In the wide world of brewing, there’s craft brewing, microbrewing, nanobrewing and all sorts of types of brewing. What’s the actual difference?

Well, if you’ve kept up then you might recall an article on here about craft brewing – something that is a bit of a surprise to many, considering that one might expect craft brewing to be small.

But instead of being small, craft can be quite large.

To combat this big beast, we’ve created other terms like micro, nano, pico, micropico, picomicro, etc. Some of those are made up, but you get the point – there are all these little sub-genres of beer. It feels like trying to navigate the frustrating world of electronic dance music and its myriad sub-genrs. Literally impossible.

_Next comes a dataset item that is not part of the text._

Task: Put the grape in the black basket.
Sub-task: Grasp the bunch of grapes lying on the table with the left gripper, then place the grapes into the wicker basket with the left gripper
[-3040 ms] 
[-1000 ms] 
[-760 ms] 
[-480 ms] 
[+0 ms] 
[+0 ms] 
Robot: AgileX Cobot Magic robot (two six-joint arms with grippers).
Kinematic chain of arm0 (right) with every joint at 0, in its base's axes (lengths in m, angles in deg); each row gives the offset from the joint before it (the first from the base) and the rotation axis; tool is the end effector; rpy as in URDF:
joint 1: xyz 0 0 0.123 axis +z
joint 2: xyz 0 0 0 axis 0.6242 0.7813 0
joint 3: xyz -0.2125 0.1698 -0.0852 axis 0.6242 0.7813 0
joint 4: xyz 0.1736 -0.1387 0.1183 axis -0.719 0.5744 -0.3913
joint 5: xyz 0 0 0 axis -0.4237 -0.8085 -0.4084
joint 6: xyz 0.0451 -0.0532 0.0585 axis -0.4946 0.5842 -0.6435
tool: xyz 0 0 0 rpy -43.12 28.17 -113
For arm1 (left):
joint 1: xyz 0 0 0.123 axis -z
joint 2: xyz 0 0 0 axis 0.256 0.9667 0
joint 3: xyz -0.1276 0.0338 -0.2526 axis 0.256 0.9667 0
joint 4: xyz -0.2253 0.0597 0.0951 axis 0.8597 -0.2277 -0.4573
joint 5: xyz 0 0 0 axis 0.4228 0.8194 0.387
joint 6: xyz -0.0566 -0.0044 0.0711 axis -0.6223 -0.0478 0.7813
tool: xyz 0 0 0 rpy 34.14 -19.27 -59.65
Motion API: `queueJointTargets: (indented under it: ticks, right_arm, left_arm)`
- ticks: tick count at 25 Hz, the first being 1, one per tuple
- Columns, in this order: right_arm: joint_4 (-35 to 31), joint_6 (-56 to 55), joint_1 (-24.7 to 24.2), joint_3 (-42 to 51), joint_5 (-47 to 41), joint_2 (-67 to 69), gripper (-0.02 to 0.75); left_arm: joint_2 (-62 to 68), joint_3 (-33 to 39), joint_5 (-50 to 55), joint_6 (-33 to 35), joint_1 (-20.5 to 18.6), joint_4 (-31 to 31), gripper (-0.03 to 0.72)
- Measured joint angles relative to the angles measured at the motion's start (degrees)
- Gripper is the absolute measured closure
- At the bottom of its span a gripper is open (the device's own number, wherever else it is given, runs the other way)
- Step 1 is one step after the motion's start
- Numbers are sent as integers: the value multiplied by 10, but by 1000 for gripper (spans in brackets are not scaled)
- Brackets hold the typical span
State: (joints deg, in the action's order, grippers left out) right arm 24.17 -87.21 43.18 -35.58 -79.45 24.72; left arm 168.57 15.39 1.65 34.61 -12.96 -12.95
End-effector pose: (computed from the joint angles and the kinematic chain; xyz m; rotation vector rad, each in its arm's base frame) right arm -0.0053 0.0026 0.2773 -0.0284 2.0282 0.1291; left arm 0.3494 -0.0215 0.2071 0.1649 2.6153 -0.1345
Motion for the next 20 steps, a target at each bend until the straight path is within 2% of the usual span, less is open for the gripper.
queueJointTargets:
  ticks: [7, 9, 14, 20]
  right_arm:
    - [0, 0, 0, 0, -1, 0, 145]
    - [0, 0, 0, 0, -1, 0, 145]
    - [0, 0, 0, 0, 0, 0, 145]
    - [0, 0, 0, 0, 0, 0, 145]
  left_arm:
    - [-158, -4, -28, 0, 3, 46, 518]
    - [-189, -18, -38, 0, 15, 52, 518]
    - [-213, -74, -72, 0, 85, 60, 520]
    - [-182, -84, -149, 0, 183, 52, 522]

However, these different brewing designations and how they relate are actually much easier to follow than the differences and similarities between trip hop and witch house.

What Is Microbrewing?

Micro, meaning one-millionth, gives the impression of something being small. Well, microbrewing is small.

According to the big men making the laws, a microbrewery has to produce fewer than 15,000 barrels every year. Wow, that’s not that much beer! Until you realize that one barrel holds 31 gallons of beer.

Crunching those numbers, microbreweries are only allowed to produce 465,000 gallons of beer. A tiny operation, to be sure.

Granted, craft breweries are allowed to produce up to 6 million barrels of beer, so perhaps the moniker “micro” is fitting. I guess it can’t get any smaller than micro!

What Is Nanobrewing?

Nano, meaning one-billionth, is smaller than micro. As logic would follow, nanobrewing is smaller than microbrewing.

There isn’t a set amount of beer that a nanobrewery is allowed to produce until they officially scale up to micro-sized. It’s more of that “I know it when I see it” kind of deal.

As far as I know, there isn’t any particular benefit to being a nanobrewery instead of a microbrewery in legal terms, but there are reasons one might want to start a nanobrewery.

For starters, nanobreweries are generally run by one person – one person who makes the beer, runs the taps, sells the beer, markets the beer, pays the taxes, sweeps the floors, cleans everything, deals with trolls, pays rent, etc. If that’s something you’re interested in, then it might be time to start a nanobrewery!

In short: there’s no set definition for a nanobrewery, but it is noticeably smaller than a microbrewery.

Let’s Get Smaller: What Is Picobrewing?

I’m pretty sure that picobrewing is about as small as it gets before you’re just considered some person in a garage making beer for yourself and your friends.

Pico, meaning one-trillionth, is smaller than nano. A picobrewery is probably going to produce fewer than 500 barrels a year. Yes, that still seems like a lot, but it’s not like picobrewers are striving for that 500-barrel mark (or anything near it).

Picobreweries are just small operations, plain and simple.